▶ Activity: Transcribe the whole listing below. Pictures do not go in the copy.

▶ Dataset extract:
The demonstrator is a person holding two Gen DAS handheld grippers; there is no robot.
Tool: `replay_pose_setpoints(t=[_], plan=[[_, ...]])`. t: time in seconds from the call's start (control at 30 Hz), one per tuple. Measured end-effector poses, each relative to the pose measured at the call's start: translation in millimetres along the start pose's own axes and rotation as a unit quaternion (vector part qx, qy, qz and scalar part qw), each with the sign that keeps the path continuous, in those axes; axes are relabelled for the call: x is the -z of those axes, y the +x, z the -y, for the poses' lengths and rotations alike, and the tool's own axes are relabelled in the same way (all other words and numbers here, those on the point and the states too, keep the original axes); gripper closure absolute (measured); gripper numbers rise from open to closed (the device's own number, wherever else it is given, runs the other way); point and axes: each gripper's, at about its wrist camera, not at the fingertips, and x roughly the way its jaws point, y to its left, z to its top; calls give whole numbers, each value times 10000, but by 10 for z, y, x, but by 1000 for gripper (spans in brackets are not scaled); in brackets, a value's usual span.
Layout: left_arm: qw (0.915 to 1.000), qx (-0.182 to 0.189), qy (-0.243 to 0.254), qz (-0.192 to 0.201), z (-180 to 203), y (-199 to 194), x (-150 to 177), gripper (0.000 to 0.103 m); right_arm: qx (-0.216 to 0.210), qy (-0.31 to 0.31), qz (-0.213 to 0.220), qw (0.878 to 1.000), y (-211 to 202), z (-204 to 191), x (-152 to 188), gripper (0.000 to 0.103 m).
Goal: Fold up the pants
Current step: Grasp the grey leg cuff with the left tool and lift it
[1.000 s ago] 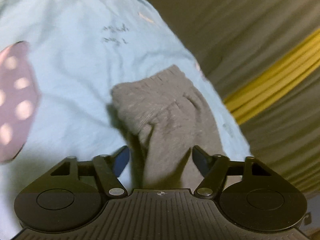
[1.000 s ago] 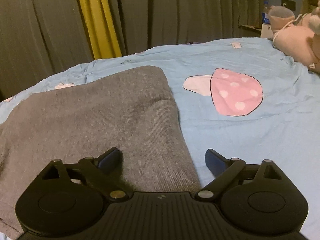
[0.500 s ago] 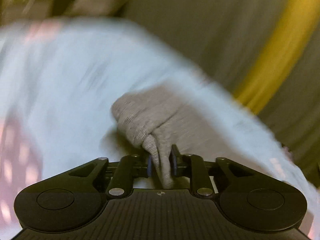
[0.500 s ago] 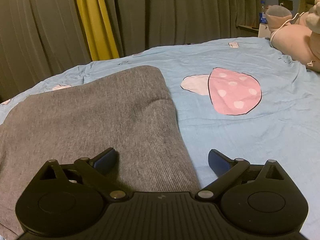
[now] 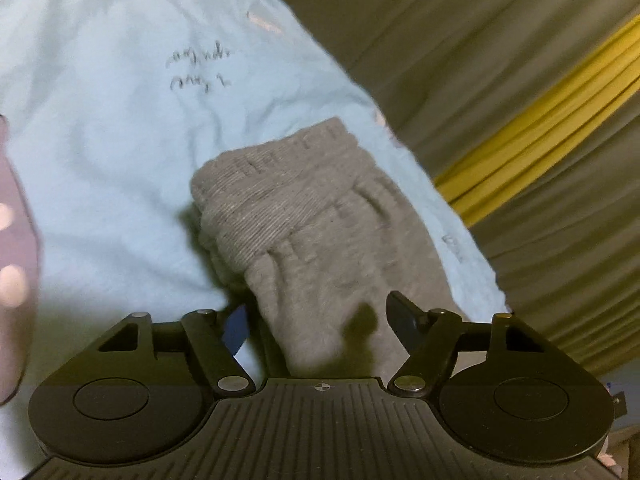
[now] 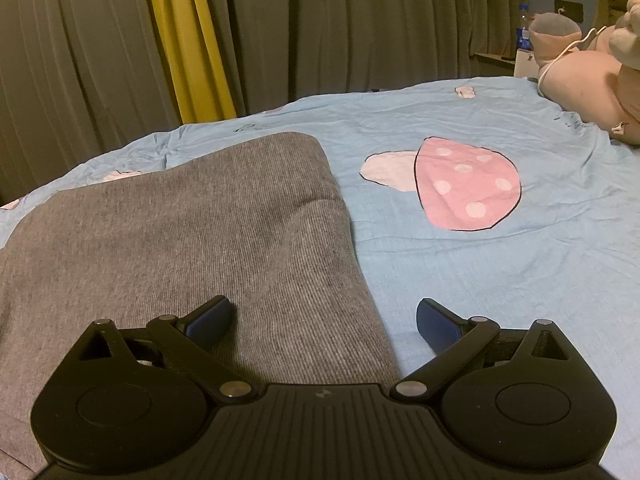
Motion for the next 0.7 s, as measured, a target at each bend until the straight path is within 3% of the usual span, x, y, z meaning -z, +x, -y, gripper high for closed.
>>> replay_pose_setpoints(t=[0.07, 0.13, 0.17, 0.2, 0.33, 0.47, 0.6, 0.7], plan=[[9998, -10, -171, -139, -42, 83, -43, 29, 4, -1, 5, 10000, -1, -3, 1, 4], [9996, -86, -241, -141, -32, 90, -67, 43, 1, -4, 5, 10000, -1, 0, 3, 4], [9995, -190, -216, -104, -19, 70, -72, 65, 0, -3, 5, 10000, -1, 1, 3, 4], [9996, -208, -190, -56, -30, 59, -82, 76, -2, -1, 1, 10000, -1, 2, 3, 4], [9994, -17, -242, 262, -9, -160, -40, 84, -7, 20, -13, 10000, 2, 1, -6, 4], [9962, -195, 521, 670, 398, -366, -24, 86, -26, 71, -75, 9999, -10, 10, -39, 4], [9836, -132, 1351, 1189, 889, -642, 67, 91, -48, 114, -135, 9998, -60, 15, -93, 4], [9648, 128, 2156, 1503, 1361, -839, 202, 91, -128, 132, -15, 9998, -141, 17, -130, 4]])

▶ Exercise result:
The demonstrator is a person holding two Gen DAS handheld grippers; there is no robot.
Tool: `replay_pose_setpoints(t=[_], plan=[[_, ...]])`. t: time in seconds from the call's start (control at 30 Hz), one per tuple. Measured end-effector poses, each relative to the pose measured at the call's start: translation in millimetres along the start pose's own axes and rotation as a unit quaternion (vector part qx, qy, qz and scalar part qw), each with the sign that keeps the path continuous, in those axes; axes are relabelled for the call: x is the -z of those axes, y the +x, z the -y, for the poses' lengths and rotations alike, and the tool's own axes are relabelled in the same way (all other words and numbers here, those on the point and the states too, keep the original axes); gripper closure absolute (measured); gripper numbers rise from open to closed (the device's own number, wherever else it is given, runs the other way); point and axes: each gripper's, at about its wrist camera, not at the fingertips, and x roughly the way its jaws point, y to its left, z to its top; calls give whole numbers, each value times 10000, but by 10 for z, y, x, but by 1000 for gripper (spans in brackets are not scaled); in brackets, a value's usual span.
Layout: left_arm: qw (0.915 to 1.000), qx (-0.182 to 0.189), qy (-0.243 to 0.254), qz (-0.192 to 0.201), z (-180 to 203), y (-199 to 194), x (-150 to 177), gripper (0.000 to 0.103 m); right_arm: qx (-0.216 to 0.210), qy (-0.31 to 0.31), qz (-0.213 to 0.220), qw (0.878 to 1.000), y (-211 to 202), z (-204 to 191), x (-152 to 188), gripper (0.000 to 0.103 m).
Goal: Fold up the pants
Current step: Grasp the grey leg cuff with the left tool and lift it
[1.000 s ago] 
[1.000 s ago] 
[0.500 s ago] 
[0.500 s ago] 
[now] 
[now] 
Motion for the next 0.7 s, as measured, a target at each bend until the straight path is within 3% of the usual span, x, y, z meaning -z, +x, -y, gripper high for closed.
>>> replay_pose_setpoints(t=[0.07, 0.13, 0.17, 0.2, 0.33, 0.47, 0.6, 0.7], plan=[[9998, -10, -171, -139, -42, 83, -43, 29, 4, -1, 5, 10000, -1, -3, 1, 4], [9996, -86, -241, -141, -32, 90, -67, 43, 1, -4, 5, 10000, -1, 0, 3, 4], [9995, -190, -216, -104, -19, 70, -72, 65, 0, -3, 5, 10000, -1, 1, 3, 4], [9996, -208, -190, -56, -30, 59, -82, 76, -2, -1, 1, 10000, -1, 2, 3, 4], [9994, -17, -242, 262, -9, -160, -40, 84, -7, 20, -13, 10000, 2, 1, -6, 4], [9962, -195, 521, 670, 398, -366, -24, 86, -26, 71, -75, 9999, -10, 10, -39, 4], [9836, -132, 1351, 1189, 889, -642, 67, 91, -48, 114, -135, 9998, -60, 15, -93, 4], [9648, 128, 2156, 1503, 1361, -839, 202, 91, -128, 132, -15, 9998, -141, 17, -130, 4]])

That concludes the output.